My desire is for breasts that don't come off when I take off my bra. And indeed, I do have an A cup induced by taking 1200 milligrams cimetidine for six months. Just before I retired, I began seeing a doctor in Kaiser's "Gender Pathways" clinic. We are working on an HRT regimen, in the effort to finish that job. It's only in the beginning stages. It seems my testosterone production is quite high for septuagenarian. I was on Spironolactone and when the dosage got up to 300 milligrams with only marginal reduction in testosterone my kidneys had an adverse reaction. I'm now on finasteride. I'm also using a Climara transdermal patch (Estradiol).
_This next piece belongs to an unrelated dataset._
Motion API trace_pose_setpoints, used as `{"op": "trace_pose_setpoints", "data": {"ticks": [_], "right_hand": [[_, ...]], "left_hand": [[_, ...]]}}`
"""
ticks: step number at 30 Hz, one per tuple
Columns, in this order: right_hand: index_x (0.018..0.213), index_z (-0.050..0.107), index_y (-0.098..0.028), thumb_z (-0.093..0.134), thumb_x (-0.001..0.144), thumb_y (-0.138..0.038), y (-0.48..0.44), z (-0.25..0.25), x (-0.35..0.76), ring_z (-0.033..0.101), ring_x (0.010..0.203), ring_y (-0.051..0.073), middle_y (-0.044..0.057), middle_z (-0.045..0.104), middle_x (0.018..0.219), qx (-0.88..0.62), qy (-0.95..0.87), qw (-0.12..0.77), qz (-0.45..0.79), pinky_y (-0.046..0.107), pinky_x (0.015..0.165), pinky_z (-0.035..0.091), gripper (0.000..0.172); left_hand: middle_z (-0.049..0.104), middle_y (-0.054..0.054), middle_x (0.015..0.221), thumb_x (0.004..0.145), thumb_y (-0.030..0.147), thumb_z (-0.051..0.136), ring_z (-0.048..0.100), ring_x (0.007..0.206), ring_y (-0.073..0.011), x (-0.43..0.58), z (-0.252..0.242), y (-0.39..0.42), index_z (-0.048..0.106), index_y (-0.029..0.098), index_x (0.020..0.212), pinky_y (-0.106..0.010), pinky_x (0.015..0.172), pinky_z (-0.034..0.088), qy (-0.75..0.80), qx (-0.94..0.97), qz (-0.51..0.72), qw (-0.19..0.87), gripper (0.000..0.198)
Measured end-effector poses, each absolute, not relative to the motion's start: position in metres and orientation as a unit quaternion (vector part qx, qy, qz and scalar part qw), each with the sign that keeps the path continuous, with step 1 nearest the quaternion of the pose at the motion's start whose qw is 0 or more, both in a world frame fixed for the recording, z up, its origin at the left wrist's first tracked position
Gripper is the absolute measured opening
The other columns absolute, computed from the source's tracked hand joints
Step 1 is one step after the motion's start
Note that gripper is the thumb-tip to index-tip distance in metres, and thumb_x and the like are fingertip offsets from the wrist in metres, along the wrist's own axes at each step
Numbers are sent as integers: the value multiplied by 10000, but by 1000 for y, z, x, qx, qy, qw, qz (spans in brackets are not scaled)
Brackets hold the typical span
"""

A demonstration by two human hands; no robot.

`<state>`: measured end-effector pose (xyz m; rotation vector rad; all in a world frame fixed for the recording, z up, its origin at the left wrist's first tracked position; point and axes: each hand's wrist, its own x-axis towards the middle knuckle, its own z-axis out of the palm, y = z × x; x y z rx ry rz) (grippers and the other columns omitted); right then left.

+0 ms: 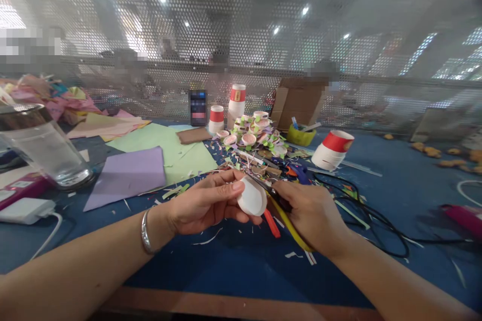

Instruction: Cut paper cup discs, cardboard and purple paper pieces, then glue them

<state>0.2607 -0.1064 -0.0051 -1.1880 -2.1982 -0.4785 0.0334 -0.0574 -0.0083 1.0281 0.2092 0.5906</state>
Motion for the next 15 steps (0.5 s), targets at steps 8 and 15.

So, I ask you... am I wearing a costume? Or am I on a transgender journey? I doubt that I'll ever go for bottom surgery, but I still desire to socially transition so that as you so succinctly put it, my breasts don't go away when I take off my bra. Perhaps that's rhetorical question, because in my mind, I am transgender.
My pastor knows I w
Hugs
Patricia
Happiness is being all dressed up and HAVING some place to go.
Semper in femineo gerunt
Ich bin eine Mann
There are a number of things we tend to classify as feminine
There are a number of things we consider feminine and masculine. Over the years as my perception of my gender matured, I adopted feminine and rejected masculine in my life. First it was an attempt to homogenize what I began to see as two diametrically opposed portions of my personality in to one. When I began to speak of myself in third person, "Patricia prefers dresses," as opposed to "I prefer dresses." It was like I was suffering MPD.
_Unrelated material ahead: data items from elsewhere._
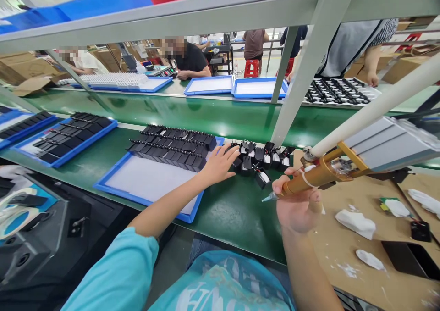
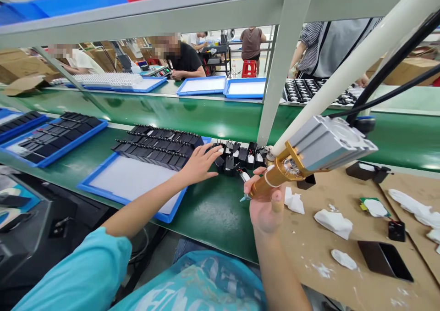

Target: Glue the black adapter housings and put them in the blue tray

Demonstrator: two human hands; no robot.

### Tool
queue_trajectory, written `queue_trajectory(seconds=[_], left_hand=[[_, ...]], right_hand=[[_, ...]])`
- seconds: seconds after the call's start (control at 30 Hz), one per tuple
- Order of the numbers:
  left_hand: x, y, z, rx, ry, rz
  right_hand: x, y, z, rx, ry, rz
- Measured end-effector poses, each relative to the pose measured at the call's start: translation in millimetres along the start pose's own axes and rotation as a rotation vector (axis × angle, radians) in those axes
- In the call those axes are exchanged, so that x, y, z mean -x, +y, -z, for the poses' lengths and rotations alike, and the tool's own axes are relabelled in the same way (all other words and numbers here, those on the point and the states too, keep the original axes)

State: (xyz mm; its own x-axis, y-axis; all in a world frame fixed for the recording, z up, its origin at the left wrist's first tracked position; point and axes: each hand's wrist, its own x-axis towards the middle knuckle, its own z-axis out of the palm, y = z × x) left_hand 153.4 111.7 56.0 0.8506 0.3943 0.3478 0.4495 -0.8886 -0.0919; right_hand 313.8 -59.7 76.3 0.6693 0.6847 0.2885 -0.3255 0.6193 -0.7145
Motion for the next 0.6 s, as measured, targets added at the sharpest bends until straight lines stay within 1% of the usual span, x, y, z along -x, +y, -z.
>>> queue_trajectory(seconds=[0.07, 0.1, 0.13, 0.2, 0.3, 0.4, 0.47, 0.53, 0.6], left_hand=[[-19, -6, -6.4, 0.014, -0.081, -0.073], [-25, -10, -7.7, 0.021, -0.113, -0.097], [-28, -14, -7.4, 0.030, -0.139, -0.119], [-27, -19, -1.8, 0.051, -0.170, -0.171], [-12, -15, 15.5, 0.070, -0.204, -0.239], [11, -3, 33.4, 0.100, -0.282, -0.285], [26, 6, 41.9, 0.133, -0.323, -0.297], [42, 16, 47.0, 0.176, -0.327, -0.264], [57, 28, 47.9, 0.251, -0.304, -0.163]], right_hand=[[0, 0, -1, 0.000, 0.005, 0.014], [-1, 0, -1, -0.001, 0.008, 0.018], [-1, 0, -2, -0.003, 0.009, 0.019], [-1, -1, -2, -0.006, 0.005, 0.016], [-1, -1, -1, -0.018, -0.016, 0.015], [-1, 0, 0, -0.035, -0.036, 0.021], [-1, 1, 1, -0.045, -0.044, 0.033], [-2, 1, 2, -0.054, -0.057, 0.039], [-2, 2, 2, -0.063, -0.069, 0.039]])
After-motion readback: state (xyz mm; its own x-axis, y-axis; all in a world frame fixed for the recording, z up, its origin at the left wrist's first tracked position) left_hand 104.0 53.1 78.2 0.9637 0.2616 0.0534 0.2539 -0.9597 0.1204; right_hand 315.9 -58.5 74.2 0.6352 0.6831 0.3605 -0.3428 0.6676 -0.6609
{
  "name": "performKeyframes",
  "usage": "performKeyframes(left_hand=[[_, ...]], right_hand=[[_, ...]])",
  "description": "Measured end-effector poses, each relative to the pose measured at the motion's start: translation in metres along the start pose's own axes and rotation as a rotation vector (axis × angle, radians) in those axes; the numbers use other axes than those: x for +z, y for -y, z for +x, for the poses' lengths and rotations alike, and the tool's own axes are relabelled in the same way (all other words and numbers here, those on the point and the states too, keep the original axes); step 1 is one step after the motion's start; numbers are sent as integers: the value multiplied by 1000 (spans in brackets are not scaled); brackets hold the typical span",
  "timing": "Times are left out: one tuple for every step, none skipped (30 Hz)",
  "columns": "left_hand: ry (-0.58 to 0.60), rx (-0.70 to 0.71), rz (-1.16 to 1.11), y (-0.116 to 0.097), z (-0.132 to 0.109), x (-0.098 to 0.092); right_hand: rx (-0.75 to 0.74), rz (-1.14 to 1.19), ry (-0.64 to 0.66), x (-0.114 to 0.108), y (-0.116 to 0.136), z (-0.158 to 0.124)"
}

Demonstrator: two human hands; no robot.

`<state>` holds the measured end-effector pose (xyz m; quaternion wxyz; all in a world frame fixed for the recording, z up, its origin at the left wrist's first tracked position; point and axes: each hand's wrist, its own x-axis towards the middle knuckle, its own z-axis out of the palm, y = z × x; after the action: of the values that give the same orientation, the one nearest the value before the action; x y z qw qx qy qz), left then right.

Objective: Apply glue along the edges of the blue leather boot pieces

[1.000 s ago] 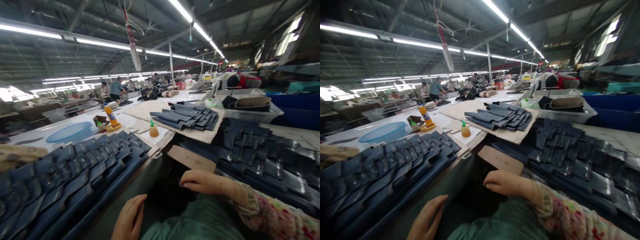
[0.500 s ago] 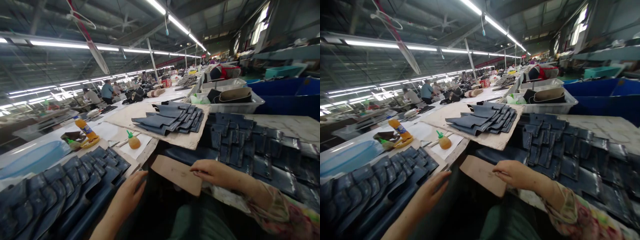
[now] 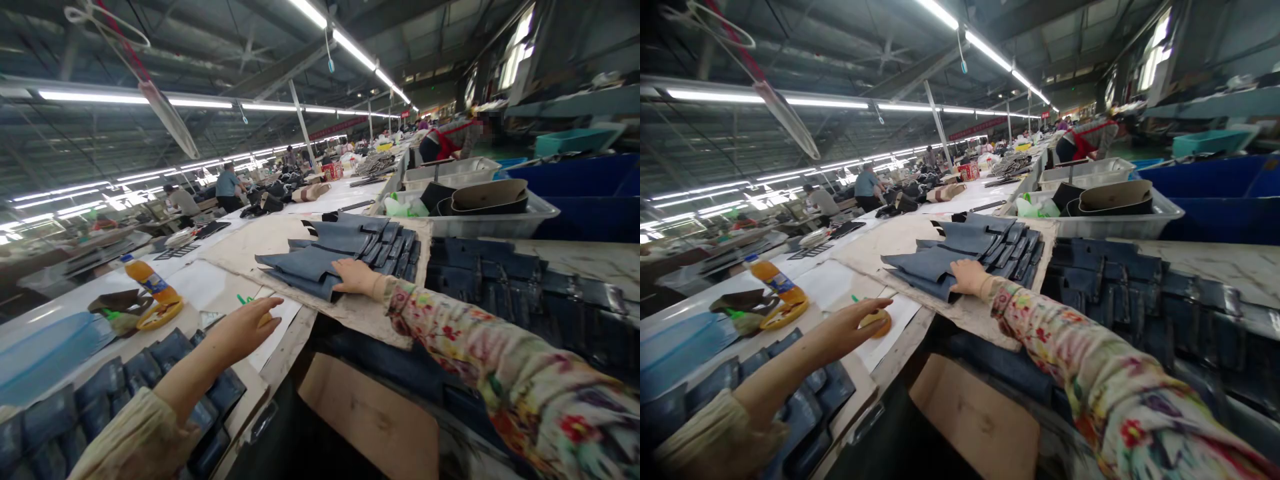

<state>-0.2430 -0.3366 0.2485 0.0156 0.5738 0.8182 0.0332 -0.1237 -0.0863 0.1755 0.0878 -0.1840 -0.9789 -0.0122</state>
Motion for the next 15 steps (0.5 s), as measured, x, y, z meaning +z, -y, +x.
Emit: performKeyframes(left_hand=[[22,0,18,1,13,2],[40,1,34,2,27,6],[48,3,51,4,41,9],[48,6,68,6,55,13],[40,9,82,8,69,16],[18,7,92,10,83,19],[-18,-1,100,12,98,20],[-64,-10,104,13,112,21],[-114,-20,105,13,127,21],[-162,-29,104,12,140,20],[-214,-39,102,10,154,19],[-259,-47,98,7,166,17],[-289,-52,91,3,177,16],[-311,-58,84,-1,186,13],[-323,-61,77,-6,193,11]], right_hand=[[-3,0,-8,4,6,10],[-9,-1,-16,7,12,20],[-18,-3,-24,9,16,28],[-30,-6,-34,9,19,36],[-44,-8,-46,8,21,42],[-58,-10,-60,5,20,48],[-68,-11,-77,0,19,54],[-69,-13,-98,-7,15,59],[-63,-14,-129,-13,11,63],[-55,-14,-170,-21,6,66],[-51,-13,-216,-28,1,68],[-55,-10,-260,-34,-4,68],[-61,-5,-293,-39,-9,67],[-66,3,-315,-44,-12,64],[-61,12,-340,-49,-14,59]])
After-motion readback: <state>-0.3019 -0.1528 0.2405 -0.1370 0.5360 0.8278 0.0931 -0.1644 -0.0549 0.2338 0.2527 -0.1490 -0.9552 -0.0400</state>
Once I began under-dressing full time I began to see myself in a new light... a feminine male. I gave myself permission to be feminine and give up the overtly masculine facade I had developed to insulate myself from the stings and arrows I'd perceived society throwing at me. First I began sitting to pee... it's a feminine thing to do; shaving my legs as a part of my bathing routine; wear perfume daily; wearing only women's clothes (albeit some of them are masculine enough that others don't see them as women's); and most recently lipstick when ever I go out regardless of my masculine appearance, when I deem that necessary. Oh, yes, facial hair is indeed not feminine. Those of us who see (or in my case, have come to accept) ourselves as feminine to spite what the doctor said when he filled out our birth certificates want to be seen as feminine and find it quite odd when someone expresses themselves as a mix.
Perhaps, we are buying into the binary sex roles, but as the Brits say, "In for a penny, in for a pound."
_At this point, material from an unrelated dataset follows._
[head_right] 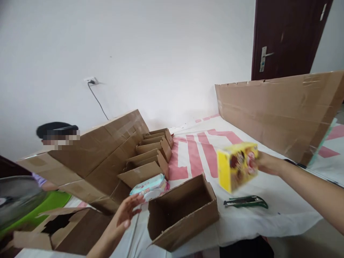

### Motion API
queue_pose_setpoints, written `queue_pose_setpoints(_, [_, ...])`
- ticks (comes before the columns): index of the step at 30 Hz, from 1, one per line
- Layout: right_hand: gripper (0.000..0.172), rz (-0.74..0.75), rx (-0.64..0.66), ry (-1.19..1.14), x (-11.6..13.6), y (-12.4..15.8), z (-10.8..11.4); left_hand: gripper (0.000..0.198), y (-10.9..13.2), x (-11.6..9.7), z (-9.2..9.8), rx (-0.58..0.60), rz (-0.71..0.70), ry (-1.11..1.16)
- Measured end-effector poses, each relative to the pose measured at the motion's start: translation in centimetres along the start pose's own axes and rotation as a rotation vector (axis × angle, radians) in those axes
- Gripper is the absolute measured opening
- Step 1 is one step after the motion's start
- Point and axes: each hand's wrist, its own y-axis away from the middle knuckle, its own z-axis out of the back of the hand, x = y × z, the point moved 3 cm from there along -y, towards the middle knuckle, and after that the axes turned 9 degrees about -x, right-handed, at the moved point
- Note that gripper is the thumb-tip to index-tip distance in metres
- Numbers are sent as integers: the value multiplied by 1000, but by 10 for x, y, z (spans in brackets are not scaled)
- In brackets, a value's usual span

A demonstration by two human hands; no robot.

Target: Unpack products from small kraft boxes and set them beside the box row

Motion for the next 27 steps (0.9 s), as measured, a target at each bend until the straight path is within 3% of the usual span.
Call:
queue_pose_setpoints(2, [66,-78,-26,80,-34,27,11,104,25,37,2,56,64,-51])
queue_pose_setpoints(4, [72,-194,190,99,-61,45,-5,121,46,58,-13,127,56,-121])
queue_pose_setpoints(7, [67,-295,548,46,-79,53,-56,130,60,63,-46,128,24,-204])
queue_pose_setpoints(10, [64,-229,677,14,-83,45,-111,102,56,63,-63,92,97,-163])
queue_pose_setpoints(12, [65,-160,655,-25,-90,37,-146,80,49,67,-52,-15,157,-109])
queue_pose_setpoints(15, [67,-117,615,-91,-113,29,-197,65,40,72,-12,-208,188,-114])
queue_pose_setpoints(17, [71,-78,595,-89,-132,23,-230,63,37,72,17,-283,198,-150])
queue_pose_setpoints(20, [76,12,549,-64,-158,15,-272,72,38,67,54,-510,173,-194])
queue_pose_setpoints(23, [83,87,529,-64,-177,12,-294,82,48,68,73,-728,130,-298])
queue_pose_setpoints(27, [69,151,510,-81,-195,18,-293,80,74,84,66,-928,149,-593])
Yes, I know that due to the testosterone overload during puberty, I'll never truly look feminine. However, with a smooth shaven face, I feel it's easier to gain acceptance for my feminine expression.
Hugs
Patricia
Happiness is being all dressed up and HAVING some place to go.
Semper in femineo gerunt
Ich bin eine Mann
Wow!
These comments are what makes it worthwhile to keep writing. I wrote this piece to be humorous, and I think I succeeded, but it sure stirred up some serious comments and discussion. You never can tell what happens when your words find their way out in the world.